PORTLAND — I found it a little ironic that as I followed Jaime Parker, trails manager for Portland Trails, he wasn’t following a trail.

I thought that a day helping Parker would be spent on nice, neatly manicured and easy-to-navigate trails. Paved maybe.

Instead, I quickly found myself up to my ankles in mud and fighting my way through a thicket of prickly brush.

“No, there’s no trail here, we’re just taking the fastest route,” said Parker, 38, as he carried a stack of seven or eight pieces of cedar boards through hip-high brush and weeds at the Fore River Sanctuary off Brighton Avenue. “We need to get to work.”

As trails manager for Portland Trails, Parker spends his days doing projects that help keep the nonprofit land trust’s 35 miles of trails around Greater Portland accessible.

Some trails are paved and urban, like the Eastern Prom Trail along Portland’s East End waterfront. Others wind through wild fields and woods, like the 80-acre Fore River Sanctuary, which includes one of Portland’s hidden natural gems, Jewel Falls.

On the day I met up with Parker, he and trails foreman Charlie Baldwin were starting to build a 24-foot-long footbridge over a tributary of the Fore River. It’s one of eight new footbridges the pair are building in the sanctuary this year.

While Parker and Baldwin carried six to eight boards each, plus tools and poles, I struggled with three boards and a metal rake as we walked about 10 minutes up and down hills to the bridge site.

One of the first things to be done was to drive 7-foot-long steel poles into the center of the stream bed, where they would be the central supports for the bridge.

Parker and I walked down into the stream, stepping on thin logs that had been put there by mountain bikers as a makeshift bridge.

Parker put one end of a pole into the stream and told me to hit the top of it with a sledgehammer. But the pole was taller than me, and I wasn’t sure how I was going to pound on it. I lifted the sledge over my head and did my best.

After about 10 whacks, the pole was about the height of my shoulders, but my shoulders and arms felt ready to fall off.

I gave it a few more whacks before the pole just refused to go any deeper. Then, Parker took the sledge and swung it with twice as much force as I had, whacking the pole down until it was the proper height for the bridge.
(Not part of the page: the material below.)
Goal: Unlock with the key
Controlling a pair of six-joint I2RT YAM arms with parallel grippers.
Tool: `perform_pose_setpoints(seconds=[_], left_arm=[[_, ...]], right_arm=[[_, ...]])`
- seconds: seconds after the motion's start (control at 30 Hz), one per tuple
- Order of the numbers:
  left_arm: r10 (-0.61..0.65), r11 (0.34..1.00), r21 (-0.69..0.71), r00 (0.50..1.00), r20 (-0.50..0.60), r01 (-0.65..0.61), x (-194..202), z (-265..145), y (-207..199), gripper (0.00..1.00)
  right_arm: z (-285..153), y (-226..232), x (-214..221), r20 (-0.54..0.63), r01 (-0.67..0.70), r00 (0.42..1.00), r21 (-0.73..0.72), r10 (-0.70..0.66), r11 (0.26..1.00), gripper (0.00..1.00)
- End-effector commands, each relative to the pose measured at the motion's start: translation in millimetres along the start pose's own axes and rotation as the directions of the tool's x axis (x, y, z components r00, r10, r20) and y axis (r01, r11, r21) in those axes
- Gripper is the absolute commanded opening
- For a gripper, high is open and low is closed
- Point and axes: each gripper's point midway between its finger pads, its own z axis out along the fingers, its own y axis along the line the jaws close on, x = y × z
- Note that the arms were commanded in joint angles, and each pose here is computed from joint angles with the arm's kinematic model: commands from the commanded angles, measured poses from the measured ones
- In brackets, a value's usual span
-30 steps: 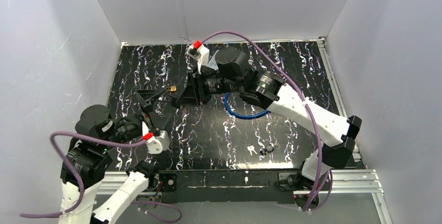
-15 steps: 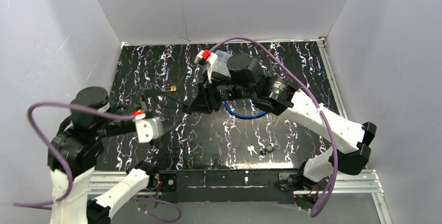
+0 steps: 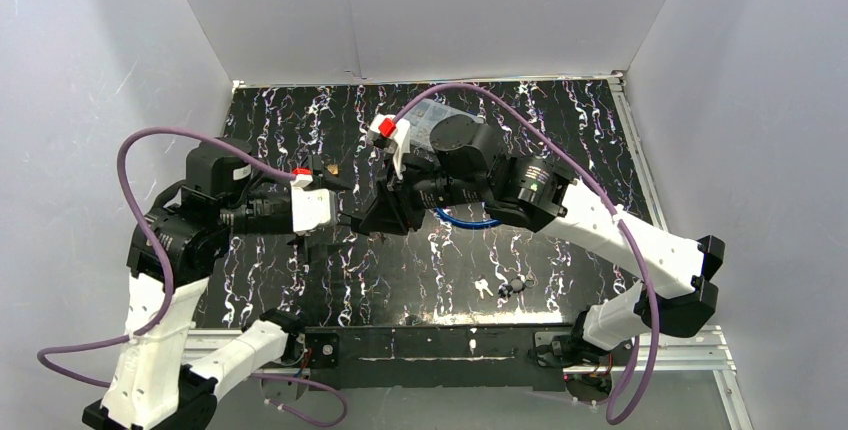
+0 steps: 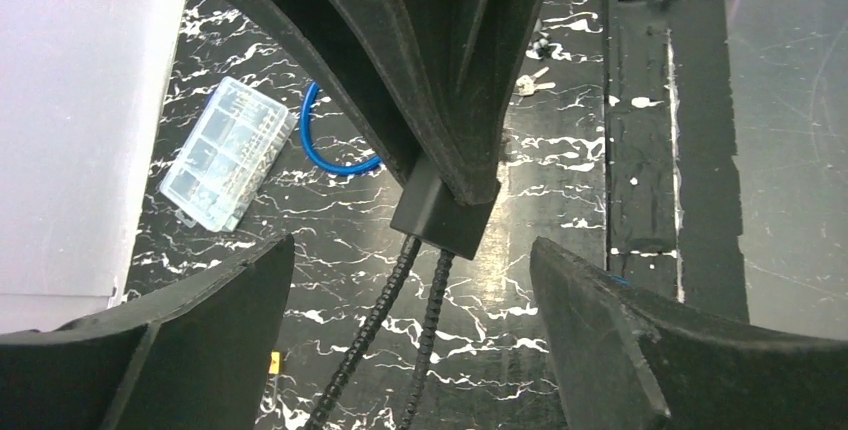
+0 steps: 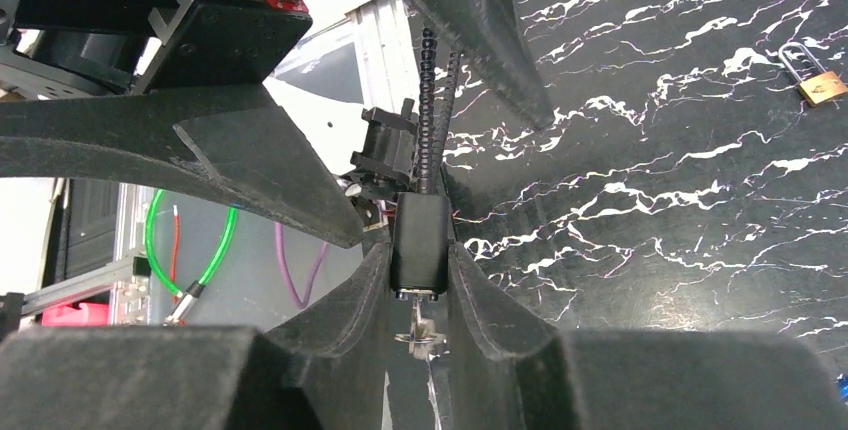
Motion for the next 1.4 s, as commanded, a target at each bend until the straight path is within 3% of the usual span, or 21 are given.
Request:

“Oh, you definitely ran into something down there,” said Parker, trying to make me feel better as I panted to catch my breath.

“Some days we’re doing a little bit of this kind of work, and some days we do this all day, and that will wear you out.”

I was worn out after 10 minutes with the sledgehammer. To catch my breath, I volunteered to go back and get more wood.

My first problem was that I couldn’t see the trail very well, with all the leaves, not to mention the fact that we hadn’t exactly taken the trail to get where we were. So I just followed our muddy footprints as best I could.

I found the lumber pile and was still out of breath when I picked up five or six 4-foot-long boards, cradling them under one arm. I slipped in the mud a couple of times, and lost my grip on the boards. So then I tried carrying them across the front of my body. But carrying them that way, I kept bumping into trees.

When I finally got back to Parker and Baldwin, they were building the frame of the bridge. I held some boards in place for Parker to hammer nails into.

Once the frame was done, I started nailing some of the floorboards onto the frame. Parker told me to leave about a thumb’s space between boards, so water and snow could run off between them. He also told me to drive the nails close to the end of the board, to avoid splitting the wood.

Standing in a couple of inches of water (don’t worry, I had rubber-soled L.L. Bean boots on) I began hammering and realized that my hands were still sore and vibrating a little from my sledgehammer experience.

I drove most of the nails without much problem, except for the occasional knot in the wood.

“Just take that one out and try another spot,” said Parker, when it was apparent that I was bending the nail. “Sometimes you can just bang it anyway, but maybe that one you should move.”

Parker came to Portland Trails after working in carpentry and landscaping, so building a bridge on a river is right up his alley. For me, it was the most complicated building project I had tackled since I built a railing on my front steps.

But Parker’s job isn’t all building; it’s basically doing whatever it takes to keep the trails clean and open.

Earlier in the day, he had picked up candy wrappers and cans off the trail. A day before that, he was hiking wooded trails, looking for damage in the wake of a fierce storm on Feb. 25. Other days, he prunes trees and bushes, so walkers or bikers don’t get a branch in the eye.

On rainy days, he might be in the Portland Trails office, planning new trails that the group hopes to develop, or getting permits for work that need to be done on trails.

“Every trail is different, so every day is different,” Parker said. “You can’t beat spending your workday out in the woods, or looking out at the ocean.”

I suppose you can’t, unless you could do those things without having to swing a sledgehammer.